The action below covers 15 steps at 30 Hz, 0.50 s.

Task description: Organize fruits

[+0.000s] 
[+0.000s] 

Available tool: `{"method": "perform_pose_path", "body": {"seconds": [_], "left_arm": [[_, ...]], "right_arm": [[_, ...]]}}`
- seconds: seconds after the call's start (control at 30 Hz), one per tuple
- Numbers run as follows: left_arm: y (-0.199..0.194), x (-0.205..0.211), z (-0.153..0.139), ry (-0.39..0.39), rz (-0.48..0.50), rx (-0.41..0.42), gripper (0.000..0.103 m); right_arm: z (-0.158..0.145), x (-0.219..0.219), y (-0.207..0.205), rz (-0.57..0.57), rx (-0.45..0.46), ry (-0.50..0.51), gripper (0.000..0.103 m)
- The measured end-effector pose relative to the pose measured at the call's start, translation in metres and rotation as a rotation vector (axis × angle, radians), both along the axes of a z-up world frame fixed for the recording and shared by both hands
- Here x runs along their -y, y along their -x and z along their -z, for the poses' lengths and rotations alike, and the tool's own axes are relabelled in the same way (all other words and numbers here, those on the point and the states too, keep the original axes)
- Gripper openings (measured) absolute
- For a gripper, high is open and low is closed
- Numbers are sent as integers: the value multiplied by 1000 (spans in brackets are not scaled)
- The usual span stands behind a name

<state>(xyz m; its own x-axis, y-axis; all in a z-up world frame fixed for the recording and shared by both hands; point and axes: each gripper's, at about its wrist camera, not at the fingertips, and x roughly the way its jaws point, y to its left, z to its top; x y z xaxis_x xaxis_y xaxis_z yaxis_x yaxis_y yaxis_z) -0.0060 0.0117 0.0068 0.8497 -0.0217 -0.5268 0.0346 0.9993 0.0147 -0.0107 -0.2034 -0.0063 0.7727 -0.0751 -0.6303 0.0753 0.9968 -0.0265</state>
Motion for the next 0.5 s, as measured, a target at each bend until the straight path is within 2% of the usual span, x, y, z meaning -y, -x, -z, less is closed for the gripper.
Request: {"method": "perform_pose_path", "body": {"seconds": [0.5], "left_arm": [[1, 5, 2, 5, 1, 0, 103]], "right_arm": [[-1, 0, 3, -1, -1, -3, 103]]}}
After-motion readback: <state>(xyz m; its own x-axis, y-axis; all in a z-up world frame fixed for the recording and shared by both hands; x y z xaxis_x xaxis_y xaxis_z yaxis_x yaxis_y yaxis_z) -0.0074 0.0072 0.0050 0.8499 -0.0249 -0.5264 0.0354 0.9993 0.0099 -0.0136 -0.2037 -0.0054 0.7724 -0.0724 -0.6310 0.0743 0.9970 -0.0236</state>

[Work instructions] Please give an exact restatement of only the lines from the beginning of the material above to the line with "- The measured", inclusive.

[Output for this exercise]
The action below covers 15 steps at 30 Hz, 0.50 s.

Task description: Organize fruits

[+0.000s] 
[+0.000s] 

Available tool: `{"method": "perform_pose_path", "body": {"seconds": [_], "left_arm": [[_, ...]], "right_arm": [[_, ...]]}}`
- seconds: seconds after the call's start (control at 30 Hz), one per tuple
- Numbers run as follows: left_arm: y (-0.199..0.194), x (-0.205..0.211), z (-0.153..0.139), ry (-0.39..0.39), rz (-0.48..0.50), rx (-0.41..0.42), gripper (0.000..0.103 m); right_arm: z (-0.158..0.145), x (-0.219..0.219), y (-0.207..0.205), rz (-0.57..0.57), rx (-0.45..0.46), ry (-0.50..0.51), gripper (0.000..0.103 m)
- The measured end-effector pose relative to the pose measured at the call's start, translation in metres and rotation as a rotation vector (axis × angle, radians), both along the axes of a z-up world frame fixed for the recording and shared by both hands

Fully answered, the exercise is complete.